* [TASK STATEMENT]: Lines holding the string "snack" are the ones to copy from this listing.

(RECORDS SHOWN begins)

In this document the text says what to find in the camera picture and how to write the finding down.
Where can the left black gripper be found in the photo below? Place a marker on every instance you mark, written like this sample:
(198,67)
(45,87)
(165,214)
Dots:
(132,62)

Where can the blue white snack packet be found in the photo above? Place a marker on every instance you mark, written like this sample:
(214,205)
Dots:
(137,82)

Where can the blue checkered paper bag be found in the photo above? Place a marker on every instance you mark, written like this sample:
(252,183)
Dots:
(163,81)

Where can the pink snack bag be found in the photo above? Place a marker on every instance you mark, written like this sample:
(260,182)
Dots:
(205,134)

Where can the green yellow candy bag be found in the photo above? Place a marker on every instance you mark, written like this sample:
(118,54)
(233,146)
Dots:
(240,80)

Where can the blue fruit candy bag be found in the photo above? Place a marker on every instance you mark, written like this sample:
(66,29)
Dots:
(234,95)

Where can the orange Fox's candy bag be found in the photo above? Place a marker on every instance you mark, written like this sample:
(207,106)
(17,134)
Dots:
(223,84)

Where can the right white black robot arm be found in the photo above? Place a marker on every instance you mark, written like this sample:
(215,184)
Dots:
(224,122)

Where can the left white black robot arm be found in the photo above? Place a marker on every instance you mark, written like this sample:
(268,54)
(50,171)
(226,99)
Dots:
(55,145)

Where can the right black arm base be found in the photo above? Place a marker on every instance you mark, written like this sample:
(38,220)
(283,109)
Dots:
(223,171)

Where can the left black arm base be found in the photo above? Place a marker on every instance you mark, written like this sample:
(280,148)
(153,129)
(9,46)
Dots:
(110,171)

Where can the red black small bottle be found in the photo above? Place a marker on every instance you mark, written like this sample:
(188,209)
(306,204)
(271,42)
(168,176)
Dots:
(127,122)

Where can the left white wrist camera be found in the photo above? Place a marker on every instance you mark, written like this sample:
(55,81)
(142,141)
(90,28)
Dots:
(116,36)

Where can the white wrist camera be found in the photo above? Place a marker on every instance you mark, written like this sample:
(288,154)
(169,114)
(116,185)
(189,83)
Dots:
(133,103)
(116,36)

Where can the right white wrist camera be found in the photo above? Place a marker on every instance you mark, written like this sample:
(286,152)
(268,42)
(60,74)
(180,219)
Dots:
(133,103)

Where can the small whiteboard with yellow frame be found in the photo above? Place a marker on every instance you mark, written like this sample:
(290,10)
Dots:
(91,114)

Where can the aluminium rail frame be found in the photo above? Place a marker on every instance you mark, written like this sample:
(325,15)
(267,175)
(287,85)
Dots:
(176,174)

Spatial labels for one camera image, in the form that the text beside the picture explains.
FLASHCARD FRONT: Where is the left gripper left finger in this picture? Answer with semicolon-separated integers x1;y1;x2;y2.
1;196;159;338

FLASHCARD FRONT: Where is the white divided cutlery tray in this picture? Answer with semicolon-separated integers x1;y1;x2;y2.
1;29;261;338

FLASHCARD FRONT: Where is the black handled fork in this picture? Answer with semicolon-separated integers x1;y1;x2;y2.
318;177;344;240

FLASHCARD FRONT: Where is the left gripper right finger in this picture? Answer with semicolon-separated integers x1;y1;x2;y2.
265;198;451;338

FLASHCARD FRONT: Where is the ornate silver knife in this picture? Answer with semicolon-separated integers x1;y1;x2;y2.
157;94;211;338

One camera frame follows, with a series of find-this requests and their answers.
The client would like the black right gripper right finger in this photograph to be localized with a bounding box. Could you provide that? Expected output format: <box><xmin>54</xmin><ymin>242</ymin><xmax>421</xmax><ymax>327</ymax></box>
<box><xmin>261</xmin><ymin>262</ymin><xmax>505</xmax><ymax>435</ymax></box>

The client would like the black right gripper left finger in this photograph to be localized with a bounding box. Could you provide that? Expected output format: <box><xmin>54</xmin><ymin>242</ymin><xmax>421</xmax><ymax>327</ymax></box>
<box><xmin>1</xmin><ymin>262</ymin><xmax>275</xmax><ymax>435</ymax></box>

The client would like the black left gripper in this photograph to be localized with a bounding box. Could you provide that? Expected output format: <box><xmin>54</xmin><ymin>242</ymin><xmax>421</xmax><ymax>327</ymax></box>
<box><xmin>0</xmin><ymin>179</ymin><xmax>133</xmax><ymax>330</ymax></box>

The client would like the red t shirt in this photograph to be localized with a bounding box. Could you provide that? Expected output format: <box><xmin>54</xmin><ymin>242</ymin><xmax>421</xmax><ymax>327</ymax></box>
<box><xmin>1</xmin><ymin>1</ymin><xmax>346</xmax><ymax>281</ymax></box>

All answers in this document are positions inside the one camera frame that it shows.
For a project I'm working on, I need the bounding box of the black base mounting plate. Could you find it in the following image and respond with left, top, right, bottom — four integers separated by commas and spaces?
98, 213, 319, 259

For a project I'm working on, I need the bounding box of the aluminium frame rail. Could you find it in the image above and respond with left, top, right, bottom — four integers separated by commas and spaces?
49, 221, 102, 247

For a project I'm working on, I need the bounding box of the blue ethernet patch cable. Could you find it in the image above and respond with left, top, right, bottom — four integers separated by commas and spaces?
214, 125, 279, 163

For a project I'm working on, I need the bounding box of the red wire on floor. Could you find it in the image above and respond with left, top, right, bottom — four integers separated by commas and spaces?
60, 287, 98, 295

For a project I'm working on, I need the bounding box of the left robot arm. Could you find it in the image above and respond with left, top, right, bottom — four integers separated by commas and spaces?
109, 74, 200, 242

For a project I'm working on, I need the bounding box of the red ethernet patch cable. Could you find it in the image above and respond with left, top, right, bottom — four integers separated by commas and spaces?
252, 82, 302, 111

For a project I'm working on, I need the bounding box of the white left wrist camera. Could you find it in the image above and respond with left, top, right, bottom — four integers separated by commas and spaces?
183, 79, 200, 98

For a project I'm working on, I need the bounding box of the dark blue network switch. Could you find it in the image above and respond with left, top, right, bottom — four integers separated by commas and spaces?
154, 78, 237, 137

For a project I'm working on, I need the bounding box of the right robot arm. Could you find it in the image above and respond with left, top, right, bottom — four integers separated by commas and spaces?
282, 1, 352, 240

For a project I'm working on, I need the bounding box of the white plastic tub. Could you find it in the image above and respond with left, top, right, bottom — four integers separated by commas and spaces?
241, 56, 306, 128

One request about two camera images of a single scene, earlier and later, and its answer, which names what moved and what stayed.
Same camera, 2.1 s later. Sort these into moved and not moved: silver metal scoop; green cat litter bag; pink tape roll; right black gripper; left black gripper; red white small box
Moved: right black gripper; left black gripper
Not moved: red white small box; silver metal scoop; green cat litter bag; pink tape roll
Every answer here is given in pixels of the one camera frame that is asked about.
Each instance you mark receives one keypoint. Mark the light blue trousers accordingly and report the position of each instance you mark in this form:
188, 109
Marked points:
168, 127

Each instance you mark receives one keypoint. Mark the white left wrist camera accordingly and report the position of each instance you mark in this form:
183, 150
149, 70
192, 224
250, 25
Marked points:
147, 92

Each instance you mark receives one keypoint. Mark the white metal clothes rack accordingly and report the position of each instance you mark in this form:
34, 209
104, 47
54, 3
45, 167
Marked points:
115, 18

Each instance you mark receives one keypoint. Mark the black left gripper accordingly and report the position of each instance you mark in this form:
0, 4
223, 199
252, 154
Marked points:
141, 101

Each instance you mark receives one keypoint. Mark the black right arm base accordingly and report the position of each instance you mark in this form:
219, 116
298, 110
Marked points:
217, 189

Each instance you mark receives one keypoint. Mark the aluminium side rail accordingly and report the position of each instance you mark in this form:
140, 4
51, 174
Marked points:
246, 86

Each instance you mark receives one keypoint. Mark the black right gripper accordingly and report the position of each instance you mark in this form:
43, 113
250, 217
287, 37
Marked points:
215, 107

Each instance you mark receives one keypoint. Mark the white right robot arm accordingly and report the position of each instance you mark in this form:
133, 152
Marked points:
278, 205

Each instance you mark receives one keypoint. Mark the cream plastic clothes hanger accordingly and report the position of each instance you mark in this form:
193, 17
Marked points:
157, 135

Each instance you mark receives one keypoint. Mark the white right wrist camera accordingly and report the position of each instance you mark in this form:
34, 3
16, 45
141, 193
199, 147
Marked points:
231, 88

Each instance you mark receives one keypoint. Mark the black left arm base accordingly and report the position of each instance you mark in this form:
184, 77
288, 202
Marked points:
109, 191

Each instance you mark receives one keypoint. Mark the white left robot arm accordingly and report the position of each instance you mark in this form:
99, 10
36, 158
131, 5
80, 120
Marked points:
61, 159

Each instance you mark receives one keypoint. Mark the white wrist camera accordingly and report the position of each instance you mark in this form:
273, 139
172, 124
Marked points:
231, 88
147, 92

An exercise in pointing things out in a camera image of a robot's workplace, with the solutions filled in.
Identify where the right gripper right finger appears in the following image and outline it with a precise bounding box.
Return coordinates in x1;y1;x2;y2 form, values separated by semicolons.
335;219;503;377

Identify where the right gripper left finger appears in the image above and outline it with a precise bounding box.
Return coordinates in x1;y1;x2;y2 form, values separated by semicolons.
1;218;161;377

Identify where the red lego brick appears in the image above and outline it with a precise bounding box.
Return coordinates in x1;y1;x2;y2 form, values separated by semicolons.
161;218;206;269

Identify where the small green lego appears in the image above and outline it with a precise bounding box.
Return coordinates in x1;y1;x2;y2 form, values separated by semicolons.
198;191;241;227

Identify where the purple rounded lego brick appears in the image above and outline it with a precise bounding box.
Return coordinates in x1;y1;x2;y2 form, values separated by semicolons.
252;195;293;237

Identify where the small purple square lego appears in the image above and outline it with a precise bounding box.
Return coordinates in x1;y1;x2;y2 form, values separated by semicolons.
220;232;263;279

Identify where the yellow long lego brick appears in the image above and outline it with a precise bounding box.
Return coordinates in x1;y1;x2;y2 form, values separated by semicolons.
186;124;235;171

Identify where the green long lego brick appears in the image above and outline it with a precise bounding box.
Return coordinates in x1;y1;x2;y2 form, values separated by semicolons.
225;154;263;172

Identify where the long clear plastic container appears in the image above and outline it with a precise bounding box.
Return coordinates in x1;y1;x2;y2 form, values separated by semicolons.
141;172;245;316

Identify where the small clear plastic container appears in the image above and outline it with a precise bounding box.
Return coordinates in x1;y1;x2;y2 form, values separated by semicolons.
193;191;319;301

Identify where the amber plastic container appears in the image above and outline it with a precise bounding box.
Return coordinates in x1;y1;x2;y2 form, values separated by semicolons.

(RECORDS SHOWN ends)

* [TASK ANSWER]:
Where can the blue white snack packet be found in the photo above? Place a marker on every instance you mark, written like this sample:
Where can the pink snack bag be found in the photo above? Place a marker on every instance you mark, written like this sample:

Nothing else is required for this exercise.